● TASK OBJECTIVE
After locating the line that contains "Identify the right gripper right" in the data below, set down exactly that line and each one after it through the line that contains "Identify the green", and nothing more.

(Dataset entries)
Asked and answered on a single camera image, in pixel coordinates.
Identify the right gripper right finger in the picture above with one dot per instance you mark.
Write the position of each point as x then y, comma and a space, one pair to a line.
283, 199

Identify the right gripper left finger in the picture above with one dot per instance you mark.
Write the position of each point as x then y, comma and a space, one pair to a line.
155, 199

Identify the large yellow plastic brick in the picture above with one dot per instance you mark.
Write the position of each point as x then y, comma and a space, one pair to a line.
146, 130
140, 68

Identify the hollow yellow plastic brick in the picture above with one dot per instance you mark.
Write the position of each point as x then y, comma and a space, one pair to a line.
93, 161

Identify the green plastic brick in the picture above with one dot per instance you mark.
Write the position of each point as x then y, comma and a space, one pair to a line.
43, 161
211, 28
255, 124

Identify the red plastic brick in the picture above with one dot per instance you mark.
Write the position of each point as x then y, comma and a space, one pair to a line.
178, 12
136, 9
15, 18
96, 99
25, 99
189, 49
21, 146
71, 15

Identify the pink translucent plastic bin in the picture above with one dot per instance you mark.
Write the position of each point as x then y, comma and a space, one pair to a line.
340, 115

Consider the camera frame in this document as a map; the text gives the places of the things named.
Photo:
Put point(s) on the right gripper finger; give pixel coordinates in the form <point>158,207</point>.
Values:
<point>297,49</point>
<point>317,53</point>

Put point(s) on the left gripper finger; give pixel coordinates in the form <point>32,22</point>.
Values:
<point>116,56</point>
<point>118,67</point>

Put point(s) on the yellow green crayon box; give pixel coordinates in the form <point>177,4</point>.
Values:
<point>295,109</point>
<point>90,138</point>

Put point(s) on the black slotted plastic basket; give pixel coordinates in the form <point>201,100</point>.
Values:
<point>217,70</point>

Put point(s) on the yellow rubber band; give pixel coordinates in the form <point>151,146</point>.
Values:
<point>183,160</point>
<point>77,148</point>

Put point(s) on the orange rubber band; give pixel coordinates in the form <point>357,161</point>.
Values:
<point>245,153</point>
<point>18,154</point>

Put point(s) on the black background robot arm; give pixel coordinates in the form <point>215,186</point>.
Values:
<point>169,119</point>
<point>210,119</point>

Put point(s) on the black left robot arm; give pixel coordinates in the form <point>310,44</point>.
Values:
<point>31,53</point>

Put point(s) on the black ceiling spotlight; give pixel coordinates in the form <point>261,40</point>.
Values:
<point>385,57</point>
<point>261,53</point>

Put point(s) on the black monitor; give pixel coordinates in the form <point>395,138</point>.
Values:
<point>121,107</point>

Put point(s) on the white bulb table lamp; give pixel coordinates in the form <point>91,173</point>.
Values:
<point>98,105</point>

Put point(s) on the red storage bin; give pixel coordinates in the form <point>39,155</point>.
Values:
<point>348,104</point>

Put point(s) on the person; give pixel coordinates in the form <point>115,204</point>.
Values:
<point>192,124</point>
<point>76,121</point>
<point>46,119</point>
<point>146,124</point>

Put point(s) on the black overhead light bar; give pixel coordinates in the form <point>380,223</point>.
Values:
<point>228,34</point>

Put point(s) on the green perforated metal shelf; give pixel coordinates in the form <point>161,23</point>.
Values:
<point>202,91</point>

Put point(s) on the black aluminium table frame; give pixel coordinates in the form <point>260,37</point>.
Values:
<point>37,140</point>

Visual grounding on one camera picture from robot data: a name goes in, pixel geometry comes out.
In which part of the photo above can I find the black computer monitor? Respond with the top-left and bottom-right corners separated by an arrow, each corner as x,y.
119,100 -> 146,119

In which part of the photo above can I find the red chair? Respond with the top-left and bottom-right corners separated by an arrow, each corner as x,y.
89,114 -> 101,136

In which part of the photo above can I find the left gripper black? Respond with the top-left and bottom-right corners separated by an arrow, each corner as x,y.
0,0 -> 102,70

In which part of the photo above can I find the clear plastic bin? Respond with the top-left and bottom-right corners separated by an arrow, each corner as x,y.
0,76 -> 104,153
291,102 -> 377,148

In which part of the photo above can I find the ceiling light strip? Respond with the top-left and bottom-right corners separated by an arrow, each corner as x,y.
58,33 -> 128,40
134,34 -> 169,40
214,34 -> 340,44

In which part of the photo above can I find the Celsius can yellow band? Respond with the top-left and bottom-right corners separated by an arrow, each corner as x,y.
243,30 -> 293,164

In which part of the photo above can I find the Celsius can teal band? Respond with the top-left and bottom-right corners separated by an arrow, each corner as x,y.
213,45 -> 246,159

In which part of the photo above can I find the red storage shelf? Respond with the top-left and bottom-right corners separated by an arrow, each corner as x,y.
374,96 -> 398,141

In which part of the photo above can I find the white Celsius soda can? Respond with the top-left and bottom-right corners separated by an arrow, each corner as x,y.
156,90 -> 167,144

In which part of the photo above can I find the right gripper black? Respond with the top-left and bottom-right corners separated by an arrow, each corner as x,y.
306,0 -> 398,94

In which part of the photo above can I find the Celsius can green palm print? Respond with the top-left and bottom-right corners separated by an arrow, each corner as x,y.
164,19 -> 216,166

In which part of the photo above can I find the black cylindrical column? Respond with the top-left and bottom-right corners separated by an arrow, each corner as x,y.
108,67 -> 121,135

● EXERCISE SOLUTION
Identify the right gripper right finger in the picture above with one dot per instance you mark.
Write the position of each point as x then y, comma and a space, one pair to a line.
283, 199

Identify the right gripper left finger in the picture above with one dot per instance you mark.
Write the position of each point as x then y, comma and a space, one pair to a line.
155, 199

Identify the large yellow plastic brick in the picture above with one dot per instance you mark.
Write the position of each point as x then y, comma and a space, one pair to a line.
146, 130
140, 68

Identify the hollow yellow plastic brick in the picture above with one dot per instance you mark.
Write the position of each point as x then y, comma and a space, one pair to a line.
93, 161

Identify the green plastic brick in the picture above with one dot per instance you mark.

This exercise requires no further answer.